Actually, it means that the supplier you got them from sucks... well, eggs. :p I've avoided newegg for years now because of their long-standing reputation for selling crap.
 
Eponasoft said:
Actually, it means that the supplier you got them from sucks... well, eggs. :p I've avoided newegg for years now because of their long-standing reputation for selling crap.

What does the supplier have to do with it? They got it from the same vendor. It's not like any of them take special care to take it out the box and gravity test it. Newegg is great, low prices and the shipments are actually what you ordered.
 
phoenix said:
PC-BSD installer can install to ZFS. And it can be used to install vanilla FreeBSD.

This needs to be more widely publicized. I, for one, had no idea about this. I looked at PC-BSD but turned away from it because their package management system struck me as totally ridiculous, and I didn't want KDE. And to be honest, sysinstall is a royal pain.

A graphical install of normal FreeBSD is probably what it would take to convince a lot of my BSD-curious (hahahaha) friends to take the proverbial plunge.

Perhaps we should steal their installer and allow people to download an .iso from freebsd.org that only installs normal FreeBSD by default? Seeing as finstall is going about as well as the war in Iraq.
 
The only thing I don't use ZFS for is swap. If someone has some information that says that the problems with using ZFS for swap are fixed, I'll switch that over too.
 
Galactic_Dominator said:
Hm, I just got a shipment of 5 WD hard drives from newegg. 2 were DOA. Does that mean hard drives are really that bad or does it mean anecdotal evidence isn't really evidence?

danbi is correct, a USB drive preforming to spec is a great option. Like with any other hardware, preforming to spec is not always something to take for granted unfortunately.

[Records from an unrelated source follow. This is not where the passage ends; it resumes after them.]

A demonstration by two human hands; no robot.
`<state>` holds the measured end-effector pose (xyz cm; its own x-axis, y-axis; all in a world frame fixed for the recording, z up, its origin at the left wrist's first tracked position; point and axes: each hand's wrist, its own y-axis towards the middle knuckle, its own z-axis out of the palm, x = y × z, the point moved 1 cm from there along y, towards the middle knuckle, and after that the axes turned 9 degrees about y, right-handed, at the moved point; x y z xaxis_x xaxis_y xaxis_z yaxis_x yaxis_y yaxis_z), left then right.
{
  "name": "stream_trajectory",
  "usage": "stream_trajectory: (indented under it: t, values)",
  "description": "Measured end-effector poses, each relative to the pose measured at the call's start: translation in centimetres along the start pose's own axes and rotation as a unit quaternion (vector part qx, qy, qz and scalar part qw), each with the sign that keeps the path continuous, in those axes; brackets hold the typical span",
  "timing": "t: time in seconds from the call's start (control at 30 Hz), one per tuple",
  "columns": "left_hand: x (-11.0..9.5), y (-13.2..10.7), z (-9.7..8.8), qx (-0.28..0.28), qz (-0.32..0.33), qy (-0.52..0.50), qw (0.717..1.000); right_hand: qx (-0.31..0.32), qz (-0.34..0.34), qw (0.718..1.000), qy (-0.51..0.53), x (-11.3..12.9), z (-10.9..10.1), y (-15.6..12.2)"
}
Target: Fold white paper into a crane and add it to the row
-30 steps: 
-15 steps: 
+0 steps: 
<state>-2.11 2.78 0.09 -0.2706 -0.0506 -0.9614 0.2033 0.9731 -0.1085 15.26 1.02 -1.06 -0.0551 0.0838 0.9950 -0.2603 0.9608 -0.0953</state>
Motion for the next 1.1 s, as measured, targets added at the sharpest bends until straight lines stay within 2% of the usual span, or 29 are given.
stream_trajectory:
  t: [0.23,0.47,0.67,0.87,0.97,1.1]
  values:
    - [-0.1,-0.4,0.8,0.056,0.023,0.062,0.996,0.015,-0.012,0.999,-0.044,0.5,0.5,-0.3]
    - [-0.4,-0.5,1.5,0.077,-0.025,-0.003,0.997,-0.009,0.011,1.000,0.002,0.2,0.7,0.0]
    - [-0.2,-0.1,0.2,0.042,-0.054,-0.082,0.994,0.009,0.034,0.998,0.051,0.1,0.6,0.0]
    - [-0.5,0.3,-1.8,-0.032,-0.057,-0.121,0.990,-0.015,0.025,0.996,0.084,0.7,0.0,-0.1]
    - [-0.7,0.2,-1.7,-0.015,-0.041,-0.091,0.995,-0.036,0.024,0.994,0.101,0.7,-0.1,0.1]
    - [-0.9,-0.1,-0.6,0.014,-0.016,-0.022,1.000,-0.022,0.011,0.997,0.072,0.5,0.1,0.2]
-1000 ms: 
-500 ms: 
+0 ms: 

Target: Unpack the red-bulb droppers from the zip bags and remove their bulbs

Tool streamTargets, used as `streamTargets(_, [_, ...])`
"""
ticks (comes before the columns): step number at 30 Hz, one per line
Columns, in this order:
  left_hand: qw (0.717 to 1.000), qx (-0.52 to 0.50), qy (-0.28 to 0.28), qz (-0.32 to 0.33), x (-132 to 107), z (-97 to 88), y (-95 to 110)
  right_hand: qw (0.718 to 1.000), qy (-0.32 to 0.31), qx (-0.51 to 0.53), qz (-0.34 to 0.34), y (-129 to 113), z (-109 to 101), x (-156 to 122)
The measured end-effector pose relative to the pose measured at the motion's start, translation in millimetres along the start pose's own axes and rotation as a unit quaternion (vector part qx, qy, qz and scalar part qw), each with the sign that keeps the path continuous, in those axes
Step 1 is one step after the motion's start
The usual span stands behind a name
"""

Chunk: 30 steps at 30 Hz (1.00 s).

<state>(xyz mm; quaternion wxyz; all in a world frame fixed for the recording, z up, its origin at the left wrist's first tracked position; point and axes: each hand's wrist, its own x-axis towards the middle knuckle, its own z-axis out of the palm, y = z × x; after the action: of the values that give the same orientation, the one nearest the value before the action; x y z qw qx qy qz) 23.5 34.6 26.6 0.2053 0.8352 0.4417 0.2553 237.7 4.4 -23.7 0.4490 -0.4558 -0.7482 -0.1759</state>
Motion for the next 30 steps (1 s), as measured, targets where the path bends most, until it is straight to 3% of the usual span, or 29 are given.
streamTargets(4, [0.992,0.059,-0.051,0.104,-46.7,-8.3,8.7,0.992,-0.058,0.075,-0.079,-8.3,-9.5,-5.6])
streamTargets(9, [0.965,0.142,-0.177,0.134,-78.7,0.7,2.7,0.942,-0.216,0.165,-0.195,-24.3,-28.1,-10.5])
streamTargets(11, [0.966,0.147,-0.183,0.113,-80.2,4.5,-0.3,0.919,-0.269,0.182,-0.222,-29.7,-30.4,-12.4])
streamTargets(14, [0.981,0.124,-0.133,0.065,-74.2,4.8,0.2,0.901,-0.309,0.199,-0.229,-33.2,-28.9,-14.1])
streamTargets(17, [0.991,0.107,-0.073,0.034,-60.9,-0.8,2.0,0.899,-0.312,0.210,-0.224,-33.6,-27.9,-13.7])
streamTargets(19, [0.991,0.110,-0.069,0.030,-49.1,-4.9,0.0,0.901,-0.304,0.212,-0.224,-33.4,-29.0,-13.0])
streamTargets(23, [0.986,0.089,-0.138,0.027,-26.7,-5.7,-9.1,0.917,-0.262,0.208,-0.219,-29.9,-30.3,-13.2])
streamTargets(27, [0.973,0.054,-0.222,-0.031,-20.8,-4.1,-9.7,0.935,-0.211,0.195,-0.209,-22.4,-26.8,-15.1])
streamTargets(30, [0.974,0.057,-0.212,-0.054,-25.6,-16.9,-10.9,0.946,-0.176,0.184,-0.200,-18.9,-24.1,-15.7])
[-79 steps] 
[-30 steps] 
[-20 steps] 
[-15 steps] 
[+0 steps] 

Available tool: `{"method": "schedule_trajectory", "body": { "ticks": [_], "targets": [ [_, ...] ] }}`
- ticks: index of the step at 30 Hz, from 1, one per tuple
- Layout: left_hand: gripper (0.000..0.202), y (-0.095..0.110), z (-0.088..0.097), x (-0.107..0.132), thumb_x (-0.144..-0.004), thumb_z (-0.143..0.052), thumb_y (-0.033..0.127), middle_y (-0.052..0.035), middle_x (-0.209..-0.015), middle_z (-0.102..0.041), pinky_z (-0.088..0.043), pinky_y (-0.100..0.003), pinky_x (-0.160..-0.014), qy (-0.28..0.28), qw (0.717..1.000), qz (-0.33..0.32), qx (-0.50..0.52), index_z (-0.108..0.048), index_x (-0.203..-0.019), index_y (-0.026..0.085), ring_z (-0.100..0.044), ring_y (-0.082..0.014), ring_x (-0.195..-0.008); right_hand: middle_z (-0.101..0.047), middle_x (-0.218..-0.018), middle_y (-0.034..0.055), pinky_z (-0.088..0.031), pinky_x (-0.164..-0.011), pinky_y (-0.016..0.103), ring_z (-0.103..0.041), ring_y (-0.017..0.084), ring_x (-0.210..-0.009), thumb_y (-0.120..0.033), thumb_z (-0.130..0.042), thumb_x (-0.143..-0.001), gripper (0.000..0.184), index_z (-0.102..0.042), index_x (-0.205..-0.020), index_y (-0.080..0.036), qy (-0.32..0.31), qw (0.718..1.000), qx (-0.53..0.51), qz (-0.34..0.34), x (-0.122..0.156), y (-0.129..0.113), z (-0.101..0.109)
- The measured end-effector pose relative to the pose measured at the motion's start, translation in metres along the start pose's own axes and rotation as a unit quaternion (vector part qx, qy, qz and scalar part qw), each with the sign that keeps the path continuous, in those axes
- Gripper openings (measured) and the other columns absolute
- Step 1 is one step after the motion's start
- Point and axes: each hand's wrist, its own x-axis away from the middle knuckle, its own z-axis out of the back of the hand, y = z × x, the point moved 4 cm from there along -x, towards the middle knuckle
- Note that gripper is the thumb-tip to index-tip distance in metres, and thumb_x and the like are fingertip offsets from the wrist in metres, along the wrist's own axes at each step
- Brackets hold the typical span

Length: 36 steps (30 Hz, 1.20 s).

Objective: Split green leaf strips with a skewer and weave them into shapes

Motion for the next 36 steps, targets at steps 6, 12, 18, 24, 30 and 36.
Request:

http://www.bress.net/blog/archives/114-How-Long-Does-a-Flash-Drive-Last.html

Well, he isn't starting a flamewar, he asks for response. As you can see, it's a FreeBSD-dev and I do think he is aware of the fine differences between different brands. There are no real numbers about the wear-out or quality per se of USB thumb drives, so comparing it to harddrives is like comparing Apple and Oranges.